A glycemic index diet is a balanced and nutritionally sound diet. All food groups, fats, proteins and carbohydrates are included in the glycemic diet. Minerals, trace minerals, vitamins and antioxidants are also present in adequate amounts. You can use the glycemic values of foods to choose nutritious foods that support body fat loss and good health.
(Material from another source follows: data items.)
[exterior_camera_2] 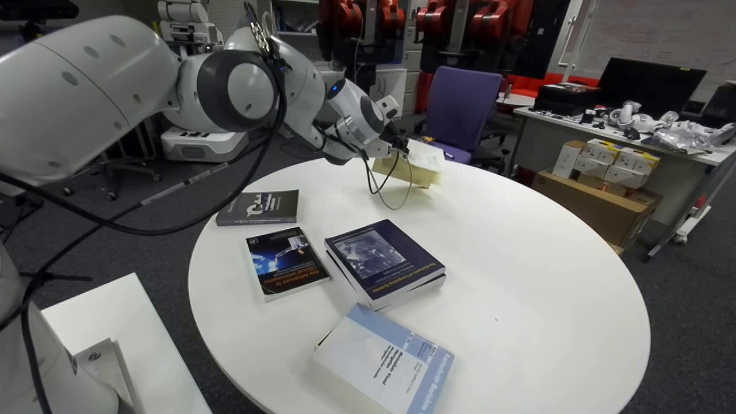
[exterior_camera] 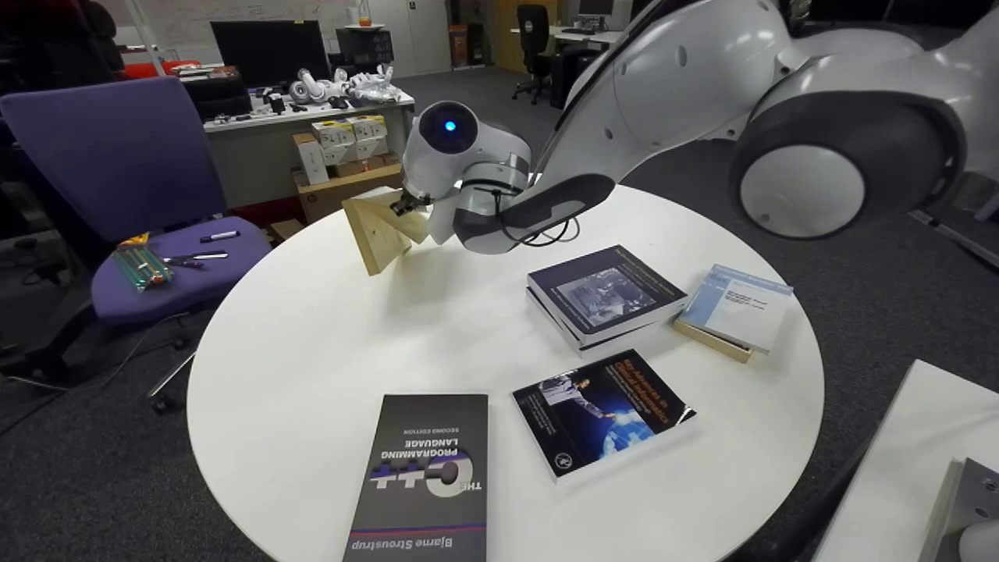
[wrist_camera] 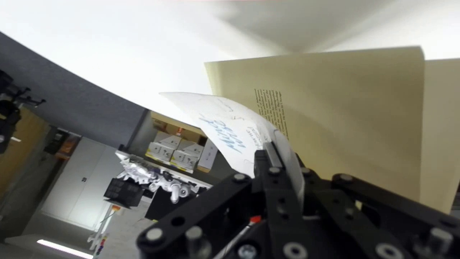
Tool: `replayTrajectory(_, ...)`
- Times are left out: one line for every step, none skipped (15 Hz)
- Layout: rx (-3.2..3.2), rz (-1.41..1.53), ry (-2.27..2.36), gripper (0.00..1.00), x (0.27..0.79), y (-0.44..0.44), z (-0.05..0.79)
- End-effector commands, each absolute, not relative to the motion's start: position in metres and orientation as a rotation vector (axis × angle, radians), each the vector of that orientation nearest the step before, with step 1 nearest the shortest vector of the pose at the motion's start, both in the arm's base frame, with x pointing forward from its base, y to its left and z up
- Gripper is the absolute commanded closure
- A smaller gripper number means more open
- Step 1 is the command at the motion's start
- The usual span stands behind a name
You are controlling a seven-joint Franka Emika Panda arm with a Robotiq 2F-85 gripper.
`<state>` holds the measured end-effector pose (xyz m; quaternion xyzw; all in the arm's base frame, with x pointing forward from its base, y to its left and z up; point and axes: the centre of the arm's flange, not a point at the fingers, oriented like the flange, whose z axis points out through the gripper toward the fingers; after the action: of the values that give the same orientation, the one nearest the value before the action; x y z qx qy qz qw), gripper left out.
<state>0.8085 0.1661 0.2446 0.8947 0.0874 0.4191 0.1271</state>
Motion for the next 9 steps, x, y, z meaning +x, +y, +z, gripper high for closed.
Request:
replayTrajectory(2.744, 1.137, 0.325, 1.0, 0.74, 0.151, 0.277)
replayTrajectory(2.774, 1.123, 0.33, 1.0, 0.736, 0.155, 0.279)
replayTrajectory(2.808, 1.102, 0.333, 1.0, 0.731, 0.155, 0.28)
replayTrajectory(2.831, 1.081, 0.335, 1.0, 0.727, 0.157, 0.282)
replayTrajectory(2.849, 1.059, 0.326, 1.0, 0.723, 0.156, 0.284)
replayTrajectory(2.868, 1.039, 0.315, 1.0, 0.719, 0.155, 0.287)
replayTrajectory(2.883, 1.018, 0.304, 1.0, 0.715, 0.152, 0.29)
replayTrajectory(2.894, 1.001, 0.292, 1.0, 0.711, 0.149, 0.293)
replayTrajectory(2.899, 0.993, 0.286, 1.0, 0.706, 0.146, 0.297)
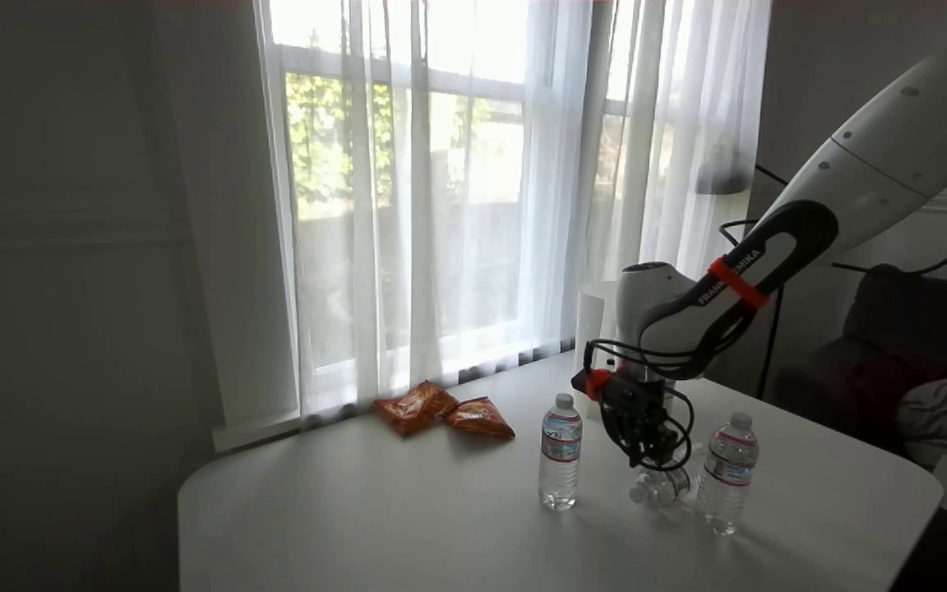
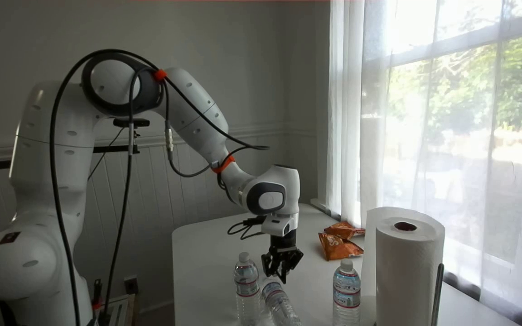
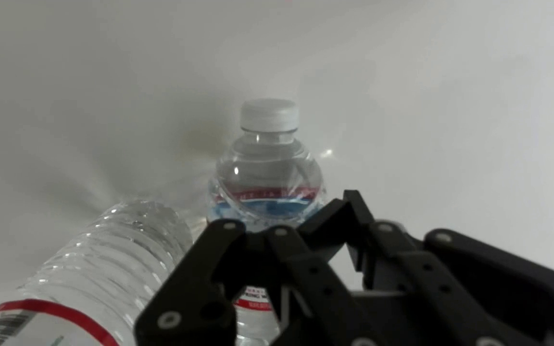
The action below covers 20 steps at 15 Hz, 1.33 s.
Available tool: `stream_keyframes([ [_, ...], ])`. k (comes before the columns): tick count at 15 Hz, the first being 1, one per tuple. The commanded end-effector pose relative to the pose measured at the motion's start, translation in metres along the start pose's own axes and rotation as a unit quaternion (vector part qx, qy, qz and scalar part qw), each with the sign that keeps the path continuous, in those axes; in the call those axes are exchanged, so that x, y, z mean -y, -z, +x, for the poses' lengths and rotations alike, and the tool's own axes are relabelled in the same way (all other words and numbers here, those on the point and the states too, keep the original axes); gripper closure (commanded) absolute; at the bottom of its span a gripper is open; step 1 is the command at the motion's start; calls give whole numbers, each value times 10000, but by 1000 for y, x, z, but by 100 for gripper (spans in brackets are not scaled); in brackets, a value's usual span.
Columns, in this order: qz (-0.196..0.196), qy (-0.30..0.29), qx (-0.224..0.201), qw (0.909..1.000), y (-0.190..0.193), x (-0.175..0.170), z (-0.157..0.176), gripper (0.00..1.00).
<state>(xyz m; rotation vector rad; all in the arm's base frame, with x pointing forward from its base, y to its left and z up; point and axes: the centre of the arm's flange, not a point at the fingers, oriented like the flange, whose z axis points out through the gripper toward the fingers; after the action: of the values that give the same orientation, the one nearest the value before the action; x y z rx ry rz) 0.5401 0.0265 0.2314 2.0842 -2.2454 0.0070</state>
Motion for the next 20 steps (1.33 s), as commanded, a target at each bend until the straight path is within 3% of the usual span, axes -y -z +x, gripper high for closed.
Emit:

Glycemic Index and Nutriional Properties
Glycemic index is a measure of how rapidly a given food raises plasma glucose. The glycemic index of glucose, at 100, is used as the reference value. Glycemic index value of 55 or lower is considered low, and value of 70 or higher is high. The highest glycemic values are generally found among carbohydrates, which are glucose-rich foods. Proteins and fats have low values.
Losing Weight
You can reduce body fat by eating low glycemic foods in moderation. Moderation is important, because eating too much of anything can promote body fat. On the glycemic diet, your effort is focused primarily on choosing the proper carbohydrates. For example, quinoa, with a glycemic value of 38, is a better carbohydrate than white rice, which has a value of 70. Two effects of this dietary protocol that support weight loss include appetite control and improvement in insulin sensitivity.
Appetite-Control
Low glycemic foods promote stable plasma glucose at normal levels. Stable blood glucose helps curb your appetite, making it easier for you to eat a healthy diet without hunger. Glucose enters the bloodstream gradually when you eat low glycemic foods. The resulting stabilization of blood glucose prevents big spikes in the plasma level of insulin. Spikes in insulin levels facilitate body fat synthesis. They also accelerate the uptake of glucose by the muscles and liver. This glucose uptake causes the plasma level of glucose to go down sharply, a change that makes you hungry and causes you to overeat. Glucose is the primary factor that regulates the release of insulin from the pancreas. A large increase in the plasma level of glucose causes a large increase in insulin release. This subsequent increase in insulin release causes plasma glucose to go down sharply. High glycemic foods produce big spikes in the plasma level of insulin, and produce big swings in blood glucose levels from very high to very low. These big swings often lead to obesity.
Insulin Sensitivity
Improvement in insulin sensitivity is another effect of plasma glucose stabilized at normal levels. With improved sensitivity, insulin can do its job more effectively. Insulin-dependent activities, such as maintenance of a steady-state plasma level of glucose, can be handled by low levels of insulin. Plasma glucose can then be maintained by insulin-dependent acceleration of glucose transport into the muscles and liver. The storage of glucose as fat in the fat cells would be minimal. Increased body fat and obesity can then be avoided.